Pour Deliveroo, Julien Lavaud, responsable des relations extérieures, mentionne qu’un outil facilite désormais la déclaration d’incidents pour les livreurs : « Nous avons simplifié le signalement des discriminations sur l’application, permettant une réaction rapide de nos équipes », assure-t-il, ajoutant que cela peut être traité en « 36 heures maximum ». Les employés en contact avec les livreurs ont également reçu une formation spécifique.

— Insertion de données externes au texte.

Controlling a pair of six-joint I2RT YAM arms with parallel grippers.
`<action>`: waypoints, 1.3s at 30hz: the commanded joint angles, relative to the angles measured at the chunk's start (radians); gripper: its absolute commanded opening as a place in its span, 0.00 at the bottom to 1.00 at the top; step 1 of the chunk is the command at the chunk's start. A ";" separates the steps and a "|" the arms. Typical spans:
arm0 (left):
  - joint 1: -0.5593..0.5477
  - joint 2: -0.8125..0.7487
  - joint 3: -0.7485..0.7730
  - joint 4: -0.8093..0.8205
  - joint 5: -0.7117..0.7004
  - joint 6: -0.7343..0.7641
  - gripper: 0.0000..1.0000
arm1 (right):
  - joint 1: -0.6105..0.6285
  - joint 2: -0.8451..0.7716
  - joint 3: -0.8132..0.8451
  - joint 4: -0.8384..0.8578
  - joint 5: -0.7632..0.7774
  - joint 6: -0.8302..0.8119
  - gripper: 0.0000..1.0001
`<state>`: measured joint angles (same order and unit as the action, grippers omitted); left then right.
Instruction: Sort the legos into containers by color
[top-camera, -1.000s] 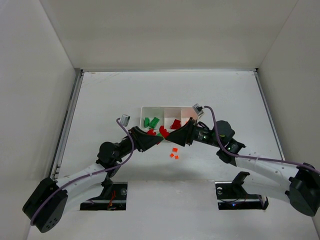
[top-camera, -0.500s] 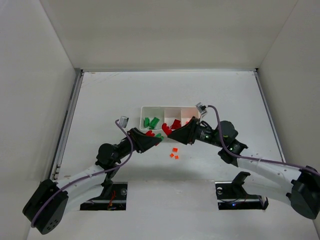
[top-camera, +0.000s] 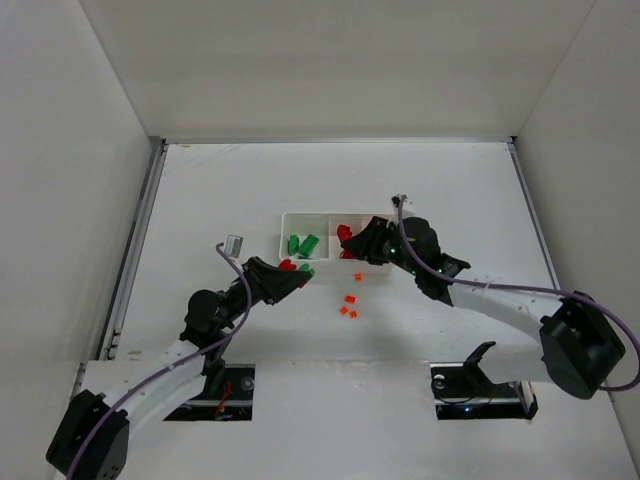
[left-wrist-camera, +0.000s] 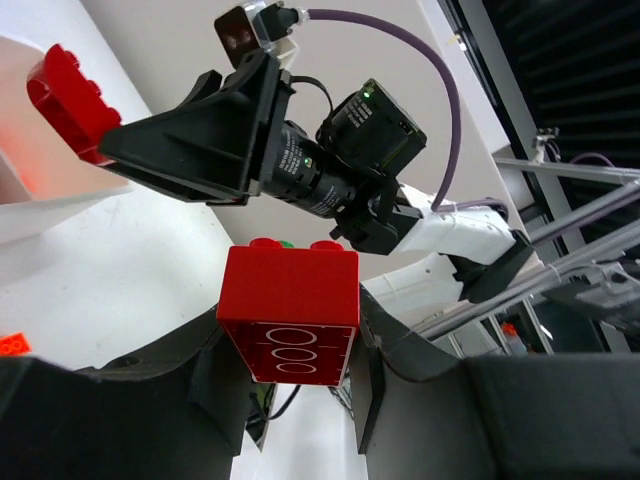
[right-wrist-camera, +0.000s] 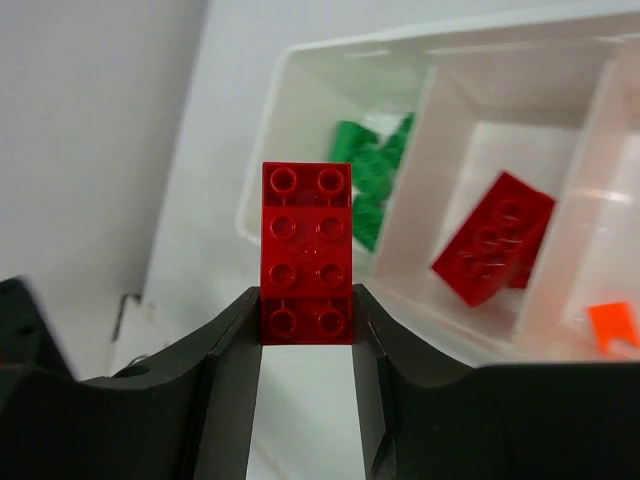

De l’impact pour les clients aussi
Il y a une avancée notable, d’après les syndicats : maintenant, un client insultant peut voir son compte suspendu, bien qu’il soit facile d’en créer un nouveau. Fabian Tosolini, du syndicat Union-indépendants, souligne que nombreux livreurs hésitent à déposer plainte : « Il y a cette culpabilité chez beaucoup d’entre eux », explique-t-il, et nous devons leur rappeler qu’ils sont protégés et qu’ils peuvent revendiquer des réparations. »
Tarek a tenté de se rendre au commissariat, mais face à la foule, il a renoncé après plusieurs tentatives. Quant à Cheikh, il s’est contenté de consigner l’incident, espérant que la mentalité de la cliente changera avec le temps.